Segment Open
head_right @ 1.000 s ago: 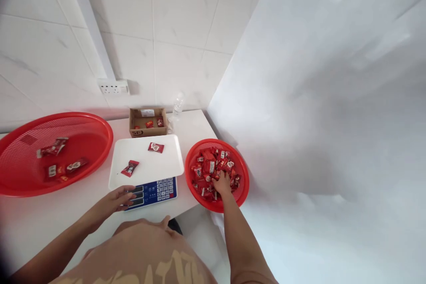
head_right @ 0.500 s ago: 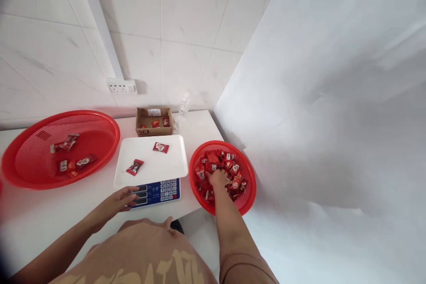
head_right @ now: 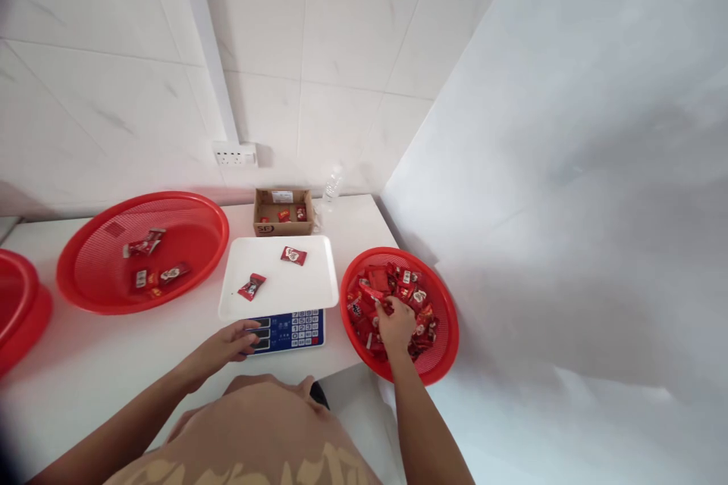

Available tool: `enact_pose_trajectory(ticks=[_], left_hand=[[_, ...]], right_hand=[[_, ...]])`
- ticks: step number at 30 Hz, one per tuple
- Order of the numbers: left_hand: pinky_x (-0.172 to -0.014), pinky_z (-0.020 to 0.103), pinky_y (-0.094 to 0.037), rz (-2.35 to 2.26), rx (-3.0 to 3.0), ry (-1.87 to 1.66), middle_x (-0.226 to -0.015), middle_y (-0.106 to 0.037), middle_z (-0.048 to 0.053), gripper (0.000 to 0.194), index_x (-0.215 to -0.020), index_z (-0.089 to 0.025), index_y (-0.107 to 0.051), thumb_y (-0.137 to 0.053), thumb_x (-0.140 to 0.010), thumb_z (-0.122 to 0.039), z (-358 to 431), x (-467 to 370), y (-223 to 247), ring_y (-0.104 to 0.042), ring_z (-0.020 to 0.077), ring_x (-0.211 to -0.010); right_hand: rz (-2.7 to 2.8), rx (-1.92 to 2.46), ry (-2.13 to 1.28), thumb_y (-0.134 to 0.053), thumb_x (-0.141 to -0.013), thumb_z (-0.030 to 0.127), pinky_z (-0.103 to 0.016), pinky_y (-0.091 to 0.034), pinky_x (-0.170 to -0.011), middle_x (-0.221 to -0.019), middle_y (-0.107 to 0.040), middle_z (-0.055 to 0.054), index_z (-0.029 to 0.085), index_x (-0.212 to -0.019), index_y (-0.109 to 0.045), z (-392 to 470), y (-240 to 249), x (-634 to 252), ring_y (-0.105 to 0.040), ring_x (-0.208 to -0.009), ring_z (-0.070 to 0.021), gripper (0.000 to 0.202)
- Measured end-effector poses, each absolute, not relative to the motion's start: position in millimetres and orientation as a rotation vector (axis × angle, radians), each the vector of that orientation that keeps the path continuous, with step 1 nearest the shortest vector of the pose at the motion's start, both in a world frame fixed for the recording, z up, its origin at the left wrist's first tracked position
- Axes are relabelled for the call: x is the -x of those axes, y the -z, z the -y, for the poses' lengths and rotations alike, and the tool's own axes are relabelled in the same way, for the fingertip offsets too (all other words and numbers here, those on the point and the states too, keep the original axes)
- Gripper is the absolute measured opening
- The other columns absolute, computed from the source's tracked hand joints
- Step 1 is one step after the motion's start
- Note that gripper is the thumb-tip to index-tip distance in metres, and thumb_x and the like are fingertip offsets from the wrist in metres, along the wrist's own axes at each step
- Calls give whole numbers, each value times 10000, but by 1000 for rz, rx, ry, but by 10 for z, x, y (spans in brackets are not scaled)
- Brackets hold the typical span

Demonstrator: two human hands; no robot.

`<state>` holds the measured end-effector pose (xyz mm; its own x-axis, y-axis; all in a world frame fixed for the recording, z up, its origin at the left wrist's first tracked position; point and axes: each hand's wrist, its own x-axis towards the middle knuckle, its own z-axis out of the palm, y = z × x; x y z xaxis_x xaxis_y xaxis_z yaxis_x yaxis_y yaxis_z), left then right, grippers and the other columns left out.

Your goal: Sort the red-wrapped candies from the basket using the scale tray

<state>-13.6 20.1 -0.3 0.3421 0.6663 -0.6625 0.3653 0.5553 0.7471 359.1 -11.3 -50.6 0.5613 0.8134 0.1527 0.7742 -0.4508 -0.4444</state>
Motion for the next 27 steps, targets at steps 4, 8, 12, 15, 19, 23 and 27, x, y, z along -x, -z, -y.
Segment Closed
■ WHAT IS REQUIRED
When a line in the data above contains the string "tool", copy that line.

■ THE ANSWER
Available tool: `enact_pose_trajectory(ticks=[_], left_hand=[[_, ...]], right_hand=[[_, ...]])`
- Axes are relabelled for the call: x is the -x of those axes, y the -z, z the -y, for the poses' lengths and rotations alike, and the tool's own axes are relabelled in the same way, for the fingertip offsets too (all other words and numbers here, those on the point and the states too, keep the original axes)

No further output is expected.